WHAT THE TASK ASKS — Return the following data exactly, with all pictures left out.

DATA SUPPLIED —
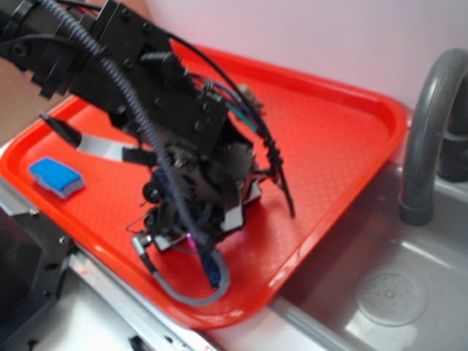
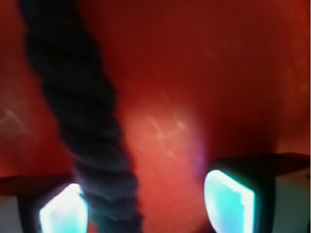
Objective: Grab the blue rope.
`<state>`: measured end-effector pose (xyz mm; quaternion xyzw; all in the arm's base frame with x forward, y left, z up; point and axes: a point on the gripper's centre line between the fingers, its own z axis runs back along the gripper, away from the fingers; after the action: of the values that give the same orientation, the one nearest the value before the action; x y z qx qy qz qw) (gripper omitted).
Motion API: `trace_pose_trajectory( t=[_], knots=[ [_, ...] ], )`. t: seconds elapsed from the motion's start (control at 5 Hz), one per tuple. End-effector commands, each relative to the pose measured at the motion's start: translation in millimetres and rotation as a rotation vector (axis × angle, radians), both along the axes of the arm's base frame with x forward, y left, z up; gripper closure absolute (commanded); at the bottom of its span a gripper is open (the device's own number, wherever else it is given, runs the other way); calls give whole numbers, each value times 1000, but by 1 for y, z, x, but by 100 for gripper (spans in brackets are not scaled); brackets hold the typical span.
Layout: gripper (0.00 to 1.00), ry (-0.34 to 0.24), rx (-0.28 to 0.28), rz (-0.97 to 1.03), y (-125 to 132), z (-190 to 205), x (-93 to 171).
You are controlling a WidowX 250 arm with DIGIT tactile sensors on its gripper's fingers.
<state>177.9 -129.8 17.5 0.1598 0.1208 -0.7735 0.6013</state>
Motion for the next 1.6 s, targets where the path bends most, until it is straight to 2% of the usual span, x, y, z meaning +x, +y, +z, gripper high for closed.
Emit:
trace_pose_trajectory(
  t=[0.0,0.2,0.4,0.6,0.8,1.0,1.2,1.4],
  knots=[
    [100,-34,-62,-7,11,7,-6],
    [100,-67,-90,90,12,15,-14],
    [100,-91,-145,341,14,31,-20],
    [100,-170,-226,586,33,70,-7],
    [100,-246,-287,832,54,110,18],
    [100,-269,-315,1086,69,147,30],
    [100,-288,-336,1341,77,175,22],
    [100,-359,-352,1584,82,191,11]
  ],
)
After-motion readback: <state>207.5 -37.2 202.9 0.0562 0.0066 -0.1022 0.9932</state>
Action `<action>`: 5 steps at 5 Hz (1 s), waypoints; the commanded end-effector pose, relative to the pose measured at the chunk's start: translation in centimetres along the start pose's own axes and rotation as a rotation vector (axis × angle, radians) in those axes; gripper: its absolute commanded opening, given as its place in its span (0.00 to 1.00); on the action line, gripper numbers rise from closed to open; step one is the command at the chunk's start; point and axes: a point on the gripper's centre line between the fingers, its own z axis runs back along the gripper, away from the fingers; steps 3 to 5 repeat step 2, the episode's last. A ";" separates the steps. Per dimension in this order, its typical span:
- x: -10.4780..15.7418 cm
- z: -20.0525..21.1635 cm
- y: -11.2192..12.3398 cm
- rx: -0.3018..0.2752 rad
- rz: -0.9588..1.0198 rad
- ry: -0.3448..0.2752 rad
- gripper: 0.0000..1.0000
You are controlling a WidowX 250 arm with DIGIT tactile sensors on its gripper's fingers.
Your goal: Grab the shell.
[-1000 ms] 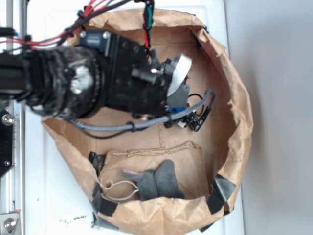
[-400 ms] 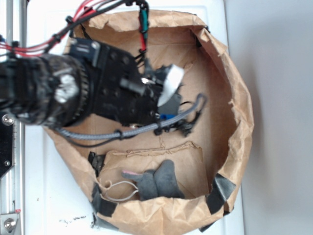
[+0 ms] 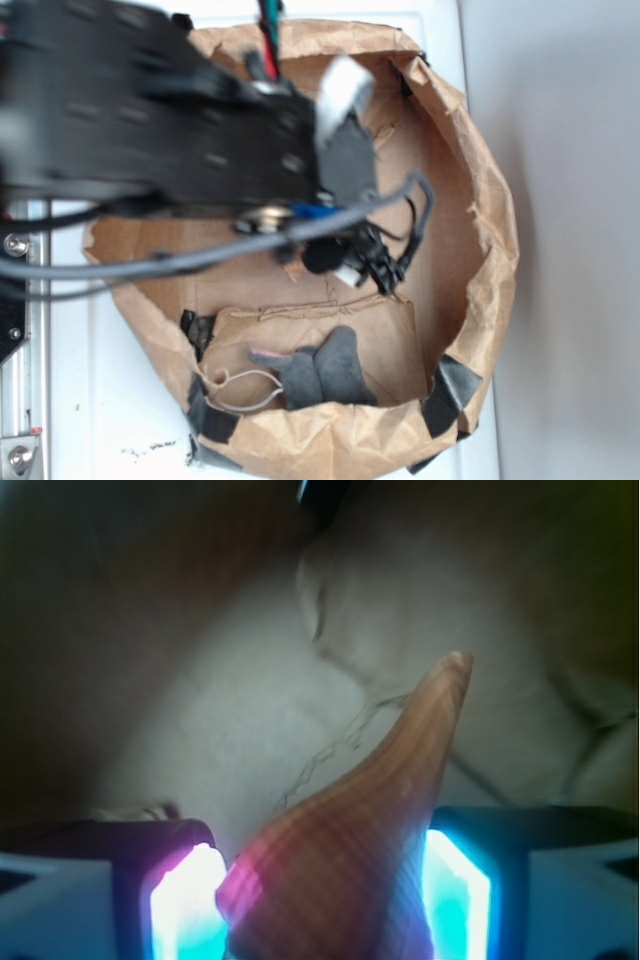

ANSWER BOX —
Objective: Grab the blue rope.
`<state>`: measured end-effector pose (xyz mm; quaternion xyzw; all in the arm's base frame with x forward, y left, z up; point and axes: a point on the gripper's centre line between the fingers, its own z axis runs back along the gripper, away from the fingers; after the action: of the values that give the same orientation, the one nearest the value before the action; x y z qx qy qz qw) (gripper omitted).
Motion API: `trace_pose_trajectory( t=[_], knots=[ [_, ...] ], )`. t: seconds elapsed from the motion's start (control at 5 Hz), one per tuple. End-effector commands, each relative to the pose measured at the motion's start: translation in millimetres and rotation as a rotation vector (axis × angle, radians), both along the axes of the arm's base frame with x forward, y left, z up; gripper closure absolute (commanded); at the bottom of its span a gripper is open (the device's own number, wherever else it is given, runs the other way); calls give whole numbers, each value times 1000, but by 1 for y, z, x, but by 100 for gripper (spans in brackets are not scaled); brackets hold the typical span.
Layout: gripper (0.00 to 1.00), ry (-0.34 to 0.24), rx (-0.28 to 0.28), rz (-0.97 to 1.03), y (-125 to 132), z (-190 to 205), x (-93 to 171).
You are controlling a WidowX 250 arm with DIGIT tactile sensors on its gripper's fingers.
<state>177.9 -129.8 17.5 0.1598 0.1208 -0.7735 0.6013</state>
Motion for the next 1.6 s, targets where the path bends most, until it is straight to 2% of the usual span, x, y, z meaning +x, +y, +z, gripper high for closed.
Emit:
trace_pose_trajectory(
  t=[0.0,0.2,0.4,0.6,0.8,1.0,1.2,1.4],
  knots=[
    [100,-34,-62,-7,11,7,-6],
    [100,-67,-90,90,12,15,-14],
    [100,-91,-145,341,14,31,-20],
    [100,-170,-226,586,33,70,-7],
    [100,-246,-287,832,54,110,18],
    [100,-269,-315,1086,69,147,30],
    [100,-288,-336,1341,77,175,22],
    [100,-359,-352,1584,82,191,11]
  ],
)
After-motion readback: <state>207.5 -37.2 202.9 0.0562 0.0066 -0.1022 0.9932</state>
Action `<action>`: 5 steps at 5 Hz (1 s), waypoints; the commanded end-effector pose, relative to the pose measured at the chunk's start: translation in centimetres along the start pose's own axes and rotation as a rotation vector (axis × angle, radians) in those axes; gripper: its absolute commanded opening, given as its place in its span (0.00 to 1.00); on the action line, gripper numbers rise from closed to open; step one is the command at the chunk's start; point and axes: a point on the gripper's centre line between the fingers, its own z axis runs back along the gripper, away from the fingers; steps 3 to 5 repeat step 2, the episode's last. A ";" separates the steps. Per dimension in this order, its typical span:
- x: -10.4780..15.7418 cm
- z: -20.0525..21.1635 cm
- y: -11.2192..12.3398 cm
- rx: -0.3018..0.2752 rad
- rz: -0.9588..1.0198 rad
- ry: -0.3448..0.2752 rad
- gripper: 0.0000..1.0000
You are controlling a WidowX 250 arm with DIGIT tactile sensors on its gripper's fingers.
Your goal: Grab the shell.
[-1000 ms] 
[-400 ms] 
[+0 ms] 

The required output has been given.